Keep in mind that this can still end up being UB because scanf() does not check whether the place you are using is indeed valid writable memory.
remember :
char * p is a String Literal and should not be modified
char p[] = "..." allocates enough memory to hold the String inside the "..." and may be changed (its contents I mean).
Edit :
A nice trick to avoid UB is
char * p = malloc(sizeof(char) * 128);
scanf("%126s",s);
p points to a constant literal, which may in fact reside in a read-only memory area (implementation dependent). At any rate, trying to overwrite that is undefined behaviour. I.e. it might result in nothing, or an immediate crash, or a hidden memory corruption which causes mysterious problems much later. Don't ever do that.
It is crashing because memory has not been allocated for p. Allocate memory for p and it should be ok. What you have is a constant memory area pointing to by p. When you attempt to write something in this data segment, the runtime environment will raise a trap which will lead to a crash.

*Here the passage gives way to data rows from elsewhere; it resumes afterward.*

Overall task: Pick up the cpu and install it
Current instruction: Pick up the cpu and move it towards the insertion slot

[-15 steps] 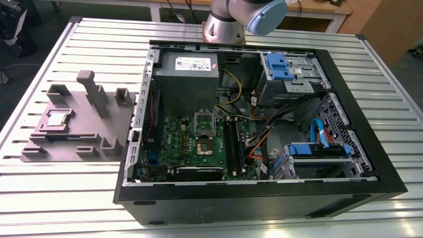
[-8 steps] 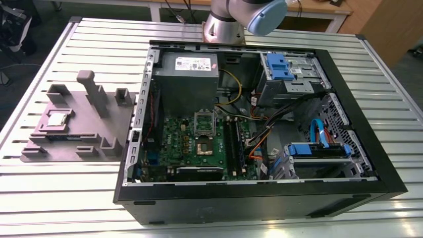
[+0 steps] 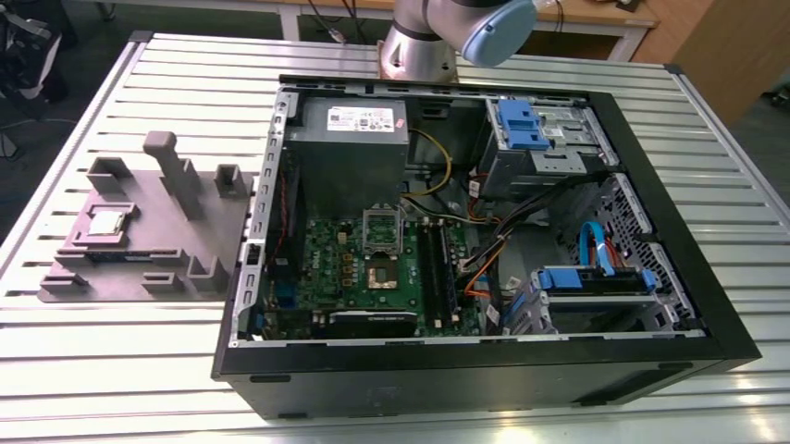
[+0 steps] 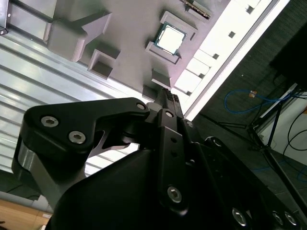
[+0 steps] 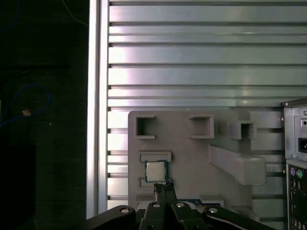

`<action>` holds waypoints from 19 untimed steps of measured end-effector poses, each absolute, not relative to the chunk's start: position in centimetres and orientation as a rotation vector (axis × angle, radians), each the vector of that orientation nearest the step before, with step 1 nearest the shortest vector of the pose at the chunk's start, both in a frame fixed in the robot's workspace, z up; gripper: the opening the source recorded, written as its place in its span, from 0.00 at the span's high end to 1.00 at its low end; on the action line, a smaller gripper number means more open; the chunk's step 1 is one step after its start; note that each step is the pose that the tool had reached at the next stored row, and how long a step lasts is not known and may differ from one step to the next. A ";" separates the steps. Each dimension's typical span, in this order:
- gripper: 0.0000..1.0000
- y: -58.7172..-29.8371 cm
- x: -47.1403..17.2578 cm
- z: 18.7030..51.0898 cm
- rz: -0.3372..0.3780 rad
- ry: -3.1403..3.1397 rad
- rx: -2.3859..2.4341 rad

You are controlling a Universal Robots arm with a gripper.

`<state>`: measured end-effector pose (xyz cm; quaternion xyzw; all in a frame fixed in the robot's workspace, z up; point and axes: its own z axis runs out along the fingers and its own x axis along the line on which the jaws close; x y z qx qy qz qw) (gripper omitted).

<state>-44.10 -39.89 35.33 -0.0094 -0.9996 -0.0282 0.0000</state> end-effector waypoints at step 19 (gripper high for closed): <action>0.90 -39.9 -44.1 34.8 -0.088 -3.139 -0.030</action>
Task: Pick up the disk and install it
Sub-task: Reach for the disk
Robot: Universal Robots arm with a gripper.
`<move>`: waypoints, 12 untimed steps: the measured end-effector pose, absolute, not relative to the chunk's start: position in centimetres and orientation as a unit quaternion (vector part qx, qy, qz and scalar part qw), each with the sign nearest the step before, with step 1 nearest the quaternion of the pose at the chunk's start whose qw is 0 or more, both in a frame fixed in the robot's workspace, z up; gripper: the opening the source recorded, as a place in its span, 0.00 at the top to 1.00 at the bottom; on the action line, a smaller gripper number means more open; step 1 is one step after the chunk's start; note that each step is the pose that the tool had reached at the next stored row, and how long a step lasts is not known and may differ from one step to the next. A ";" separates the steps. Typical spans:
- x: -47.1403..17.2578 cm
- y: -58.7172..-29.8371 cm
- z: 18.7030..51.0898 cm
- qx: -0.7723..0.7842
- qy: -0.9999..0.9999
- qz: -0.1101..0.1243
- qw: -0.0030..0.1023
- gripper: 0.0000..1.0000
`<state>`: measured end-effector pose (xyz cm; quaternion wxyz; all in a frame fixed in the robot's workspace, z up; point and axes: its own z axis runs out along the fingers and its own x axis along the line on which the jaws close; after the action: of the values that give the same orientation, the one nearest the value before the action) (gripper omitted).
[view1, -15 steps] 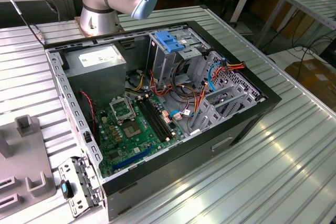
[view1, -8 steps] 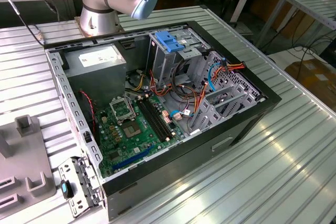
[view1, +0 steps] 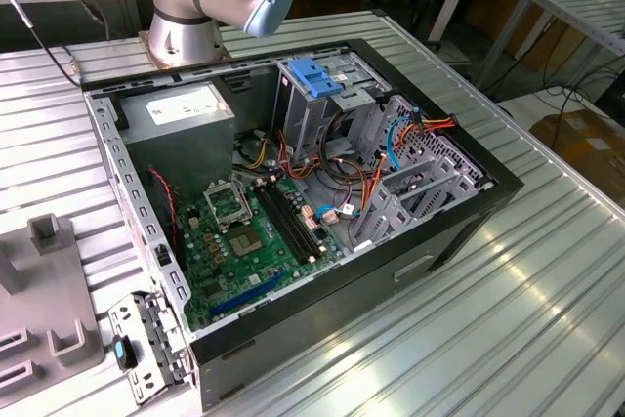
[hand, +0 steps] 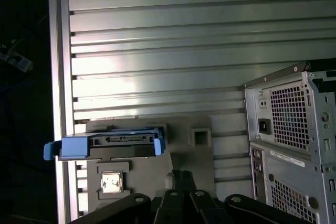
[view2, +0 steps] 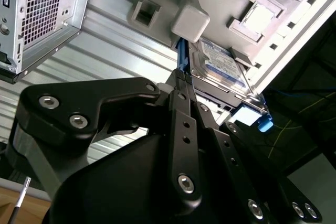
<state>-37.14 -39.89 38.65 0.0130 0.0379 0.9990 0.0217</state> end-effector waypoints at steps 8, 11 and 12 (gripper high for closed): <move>-37.9 -39.9 38.6 0.038 0.999 0.022 0.013 0.89; -38.3 -39.9 38.6 0.038 0.999 0.022 0.013 0.89; -38.4 -39.9 38.6 0.038 0.999 0.022 0.013 0.89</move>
<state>-38.44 -39.89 38.61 0.0130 0.0379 0.9990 0.0217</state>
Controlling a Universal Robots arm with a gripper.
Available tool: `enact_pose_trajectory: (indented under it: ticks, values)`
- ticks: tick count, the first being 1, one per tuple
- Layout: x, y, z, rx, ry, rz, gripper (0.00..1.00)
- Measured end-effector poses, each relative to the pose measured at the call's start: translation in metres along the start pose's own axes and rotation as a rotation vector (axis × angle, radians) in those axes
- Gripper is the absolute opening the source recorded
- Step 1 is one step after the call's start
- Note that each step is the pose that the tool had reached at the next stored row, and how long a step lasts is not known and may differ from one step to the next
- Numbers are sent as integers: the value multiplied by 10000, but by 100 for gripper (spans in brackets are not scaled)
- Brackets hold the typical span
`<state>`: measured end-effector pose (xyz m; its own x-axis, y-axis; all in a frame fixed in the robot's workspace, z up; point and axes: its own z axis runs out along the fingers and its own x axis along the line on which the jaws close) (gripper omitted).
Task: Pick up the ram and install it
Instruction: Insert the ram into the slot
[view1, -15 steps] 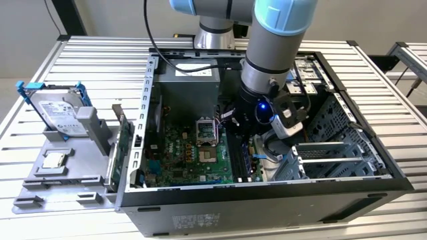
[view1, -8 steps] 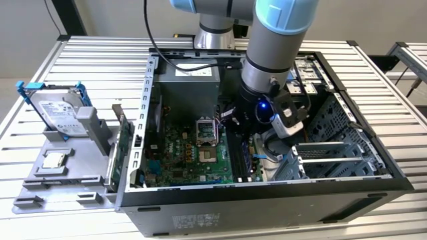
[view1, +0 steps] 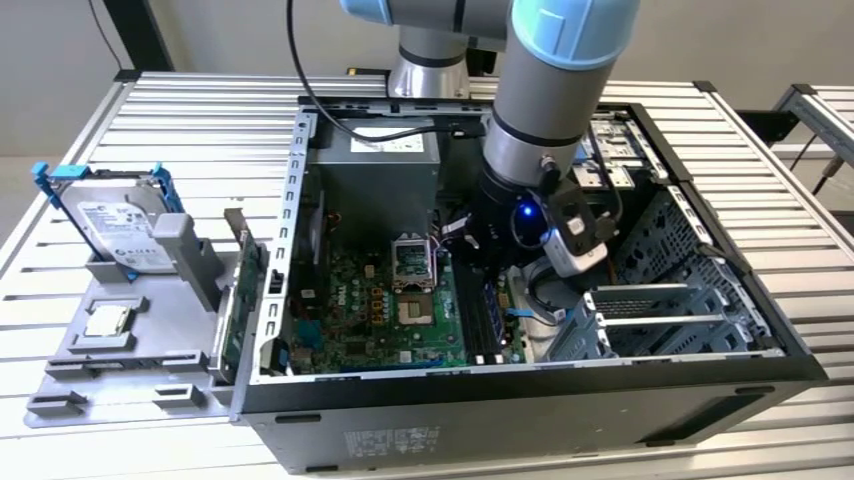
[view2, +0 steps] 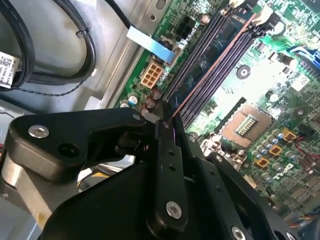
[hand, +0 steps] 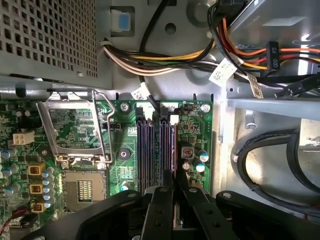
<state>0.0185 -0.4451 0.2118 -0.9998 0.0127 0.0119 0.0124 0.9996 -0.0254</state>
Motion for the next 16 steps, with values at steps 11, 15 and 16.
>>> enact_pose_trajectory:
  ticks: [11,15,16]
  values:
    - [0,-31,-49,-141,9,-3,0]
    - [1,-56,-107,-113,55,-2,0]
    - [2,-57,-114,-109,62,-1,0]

Hope this answers your question
scanf() parses data entered from stdin (normally, the keyboard). I think you want sscanf().
However, the purpose of scanf() is to part a string with predefined escape sequences, which your test string doesn't have. So that makes it a little unclear exactly what you are trying to do.
Note that sscanf() takes an additional argument as the first argument, which specifies the string being parsed.